Research on a micro- and macro-level is being performed in institutions across the globe, all targeting glaucoma in some way. But despite quantum leaps in our understanding of this disease, management of glaucoma still flounders around a perfect way to just control intra-ocular pressure. That is the only controllable risk factor identified after millions of dollars spent on research and development.
At this moment in time, the two pertinent questions which every patient probably wants to ask are:
1. Why does glaucoma occur? (mechanisms)
2. Where can we find a treatment to stop visual deterioration or better still, to recover visual loss? (neuroprotection and neuroregeneration)

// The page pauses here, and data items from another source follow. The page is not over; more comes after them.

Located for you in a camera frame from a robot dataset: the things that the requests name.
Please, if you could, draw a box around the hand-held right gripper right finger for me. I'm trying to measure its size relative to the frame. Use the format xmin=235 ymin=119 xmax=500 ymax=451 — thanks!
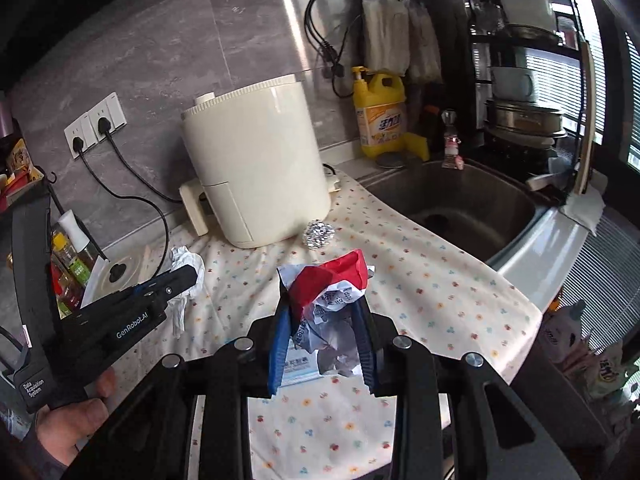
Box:
xmin=356 ymin=299 xmax=581 ymax=480

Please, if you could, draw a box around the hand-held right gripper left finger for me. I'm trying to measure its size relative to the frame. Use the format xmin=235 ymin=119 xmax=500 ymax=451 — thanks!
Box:
xmin=65 ymin=299 xmax=294 ymax=480

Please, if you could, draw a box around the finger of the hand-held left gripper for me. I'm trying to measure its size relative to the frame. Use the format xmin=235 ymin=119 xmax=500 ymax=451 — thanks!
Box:
xmin=132 ymin=264 xmax=198 ymax=313

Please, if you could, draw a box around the white tissue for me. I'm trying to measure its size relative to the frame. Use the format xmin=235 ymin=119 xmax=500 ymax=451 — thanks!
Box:
xmin=169 ymin=246 xmax=206 ymax=338

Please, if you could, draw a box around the white and red wrapper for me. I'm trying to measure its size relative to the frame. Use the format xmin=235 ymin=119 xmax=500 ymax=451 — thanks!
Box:
xmin=276 ymin=251 xmax=376 ymax=378

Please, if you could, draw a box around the person's left hand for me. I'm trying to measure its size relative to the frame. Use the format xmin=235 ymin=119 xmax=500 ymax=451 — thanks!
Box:
xmin=35 ymin=367 xmax=118 ymax=468

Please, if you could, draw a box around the white and blue medicine box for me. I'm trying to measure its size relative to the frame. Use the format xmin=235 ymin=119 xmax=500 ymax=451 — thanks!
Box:
xmin=282 ymin=345 xmax=366 ymax=386

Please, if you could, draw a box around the floral tablecloth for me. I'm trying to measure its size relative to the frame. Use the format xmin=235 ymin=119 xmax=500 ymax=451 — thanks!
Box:
xmin=107 ymin=170 xmax=543 ymax=480

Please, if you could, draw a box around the white-capped oil bottle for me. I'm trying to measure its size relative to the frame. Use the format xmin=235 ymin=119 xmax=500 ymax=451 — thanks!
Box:
xmin=56 ymin=210 xmax=98 ymax=286

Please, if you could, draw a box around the aluminium foil ball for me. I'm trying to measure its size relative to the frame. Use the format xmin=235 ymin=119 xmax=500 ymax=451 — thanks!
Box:
xmin=303 ymin=220 xmax=336 ymax=251

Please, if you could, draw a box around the cream air fryer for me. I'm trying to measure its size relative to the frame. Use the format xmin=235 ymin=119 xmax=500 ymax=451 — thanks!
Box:
xmin=179 ymin=74 xmax=341 ymax=249

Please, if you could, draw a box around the yellow snack packet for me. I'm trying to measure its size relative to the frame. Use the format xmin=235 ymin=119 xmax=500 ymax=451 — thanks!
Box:
xmin=7 ymin=139 xmax=43 ymax=183

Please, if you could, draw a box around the stainless steel sink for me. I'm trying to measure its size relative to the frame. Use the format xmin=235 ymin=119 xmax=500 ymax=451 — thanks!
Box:
xmin=362 ymin=157 xmax=551 ymax=263

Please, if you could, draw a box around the white printed refill pouch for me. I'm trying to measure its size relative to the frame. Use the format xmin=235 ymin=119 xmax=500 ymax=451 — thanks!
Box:
xmin=542 ymin=300 xmax=631 ymax=401

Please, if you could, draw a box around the yellow sponge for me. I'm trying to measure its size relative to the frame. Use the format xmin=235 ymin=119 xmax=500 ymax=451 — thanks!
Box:
xmin=404 ymin=132 xmax=431 ymax=161

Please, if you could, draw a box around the small pink bottle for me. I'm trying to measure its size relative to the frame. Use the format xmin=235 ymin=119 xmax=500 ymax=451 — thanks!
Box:
xmin=440 ymin=110 xmax=466 ymax=171

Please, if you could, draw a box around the yellow detergent pump bottle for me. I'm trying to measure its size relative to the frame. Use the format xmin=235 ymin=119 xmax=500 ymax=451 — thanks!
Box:
xmin=351 ymin=66 xmax=407 ymax=157

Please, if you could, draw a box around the black dish rack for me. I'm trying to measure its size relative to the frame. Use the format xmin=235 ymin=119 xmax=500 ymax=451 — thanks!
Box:
xmin=462 ymin=0 xmax=596 ymax=196

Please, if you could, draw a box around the white dishcloth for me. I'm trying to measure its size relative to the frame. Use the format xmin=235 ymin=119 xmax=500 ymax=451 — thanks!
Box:
xmin=560 ymin=190 xmax=606 ymax=234

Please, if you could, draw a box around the metal pan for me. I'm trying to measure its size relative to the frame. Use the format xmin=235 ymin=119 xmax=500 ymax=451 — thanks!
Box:
xmin=484 ymin=100 xmax=568 ymax=148

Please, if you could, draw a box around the hanging plastic bag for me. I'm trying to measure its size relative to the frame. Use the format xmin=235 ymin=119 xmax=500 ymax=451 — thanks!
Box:
xmin=407 ymin=0 xmax=444 ymax=86
xmin=361 ymin=0 xmax=412 ymax=76

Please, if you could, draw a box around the pale wooden board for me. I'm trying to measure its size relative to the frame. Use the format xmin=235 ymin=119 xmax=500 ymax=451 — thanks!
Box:
xmin=574 ymin=0 xmax=599 ymax=196

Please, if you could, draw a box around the black air fryer power cable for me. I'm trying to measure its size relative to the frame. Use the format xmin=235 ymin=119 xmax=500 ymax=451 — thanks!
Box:
xmin=95 ymin=116 xmax=185 ymax=206

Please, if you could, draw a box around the white wall socket panel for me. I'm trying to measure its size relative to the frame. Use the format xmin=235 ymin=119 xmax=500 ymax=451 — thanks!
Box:
xmin=64 ymin=92 xmax=126 ymax=160

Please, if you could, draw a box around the black hanging cable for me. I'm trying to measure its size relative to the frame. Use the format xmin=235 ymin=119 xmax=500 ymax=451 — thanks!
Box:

Unfortunately, we are still unable to answer even these two questions. My own interest in glaucoma revolves around these two questions. I want to know why glaucoma occurs and if there is any way to stop its damaging effects? Saying that multifactorial mechanisms are at work is just an easy way out to escape our responsibility in delving deeper into the etiology and mechanisms of glaucoma causation. A parent who loses a young son or daughter in a car accident cannot be soothed by an explanation that the car was driven at 200mph, it was raining, the driver was distracted by a phone call and the road was poorly lit. The parent wants to know what could have been done to avoid this accident and what steps are being taken to prevent such accidents in the future. Glaucoma is a similar situation for patients who suffer from this cruel disease. What answer do we have for patients who come with advanced disease, hoping for their problems to be solved by a simple drug or operation?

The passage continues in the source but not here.